Dunque, un segno della radicale novità della vita salvata e redenta!
Penso anche alla “visibilità” della vita nuova, non come esteriorità, ma come frutto e fecondità del dono ricevuto!
Nella vicenda cristiana mi sembra si incontrino e si concentrino sia la preziosità di un “nascondimento nell’umiltà” che Gesù stesso ci annuncia e ci mostra nella sua essenziale “povertà”, sia il segno e quindi la “visibilità” della vita divina che ci è stata donata.
Questo “abito nuziale” non sarà certamente qualcosa di sfarzoso, ma anzi, proprio al contrario, sarà il segno della comunione con la Persona del Signore Gesù, del Crocifisso (!) .
Se dunque da una parte si esige un totale “nascondimento”, dall’altra si esige una “visibilità”, una concretezza.
A questo mi porta anche il termine reso in italiano con “amico” (ver.12), un termine presente mi sembra solo in Matteo, che in Mt.26,50 Gesù attribuisce a Giuda nel momento e nel dramma del suo tradimento!

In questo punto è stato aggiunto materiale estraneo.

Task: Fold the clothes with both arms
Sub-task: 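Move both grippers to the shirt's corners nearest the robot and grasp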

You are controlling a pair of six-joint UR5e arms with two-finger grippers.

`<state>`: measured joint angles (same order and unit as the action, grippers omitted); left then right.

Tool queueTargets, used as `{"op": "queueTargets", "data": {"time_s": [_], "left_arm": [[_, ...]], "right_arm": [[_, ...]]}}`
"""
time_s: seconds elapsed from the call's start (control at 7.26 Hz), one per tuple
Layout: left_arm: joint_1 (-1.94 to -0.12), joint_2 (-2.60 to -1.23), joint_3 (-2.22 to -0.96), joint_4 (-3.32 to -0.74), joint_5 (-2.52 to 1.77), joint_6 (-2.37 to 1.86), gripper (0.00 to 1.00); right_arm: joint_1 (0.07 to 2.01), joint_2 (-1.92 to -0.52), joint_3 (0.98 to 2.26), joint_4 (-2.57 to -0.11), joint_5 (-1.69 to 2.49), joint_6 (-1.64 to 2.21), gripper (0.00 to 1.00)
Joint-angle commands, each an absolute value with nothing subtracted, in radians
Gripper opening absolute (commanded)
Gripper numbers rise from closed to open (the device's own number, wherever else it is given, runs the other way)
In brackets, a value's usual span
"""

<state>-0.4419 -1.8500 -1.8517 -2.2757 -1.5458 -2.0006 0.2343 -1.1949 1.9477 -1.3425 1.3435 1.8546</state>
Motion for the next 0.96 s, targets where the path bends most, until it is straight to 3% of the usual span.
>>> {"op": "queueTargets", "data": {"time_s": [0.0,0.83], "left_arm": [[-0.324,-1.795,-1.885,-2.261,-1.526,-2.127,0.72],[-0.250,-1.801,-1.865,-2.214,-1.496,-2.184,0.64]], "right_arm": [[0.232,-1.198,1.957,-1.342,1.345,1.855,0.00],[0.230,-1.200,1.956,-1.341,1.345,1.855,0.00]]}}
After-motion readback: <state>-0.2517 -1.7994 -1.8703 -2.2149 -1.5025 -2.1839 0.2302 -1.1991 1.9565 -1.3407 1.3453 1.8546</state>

Questo sembra voler evidenziare il contrasto tra l’amore di Dio che redime e salva e la condizione umana di povertà e di peccato!
Dio ti benedica. E tu benedicimi. Tuo. Giovanni.
Uno degli invitati “non indossava l’abito nuziale”: non si era cambiato, cioè non aveva cambiato vita. L’amore di Dio avvolge tutti e porta con sé un cambiamento che richiede il nostro assenso, la nostra collaborazione. I “cattivi” sono invitati per primi, ma non possono rimanere tali. – Sul simbolo dell’abito nuziale ci sono state varie interpretazioni. Mi sembra particolarmente bella quella che fa riferimento all’Apocalisse, dove si dice che la veste di lino della sposa “sono le opere giuste dei santi” (19,8). Ecco la nostra veste: le opere buone, che non sono preghiere e sacrifici, ma azioni concrete per il bene del prossimo. Senza questa veste rimangono “tenebre…, pianto e stridore di denti”: cioè un fallimento della propria esistenza e una fine definitiva.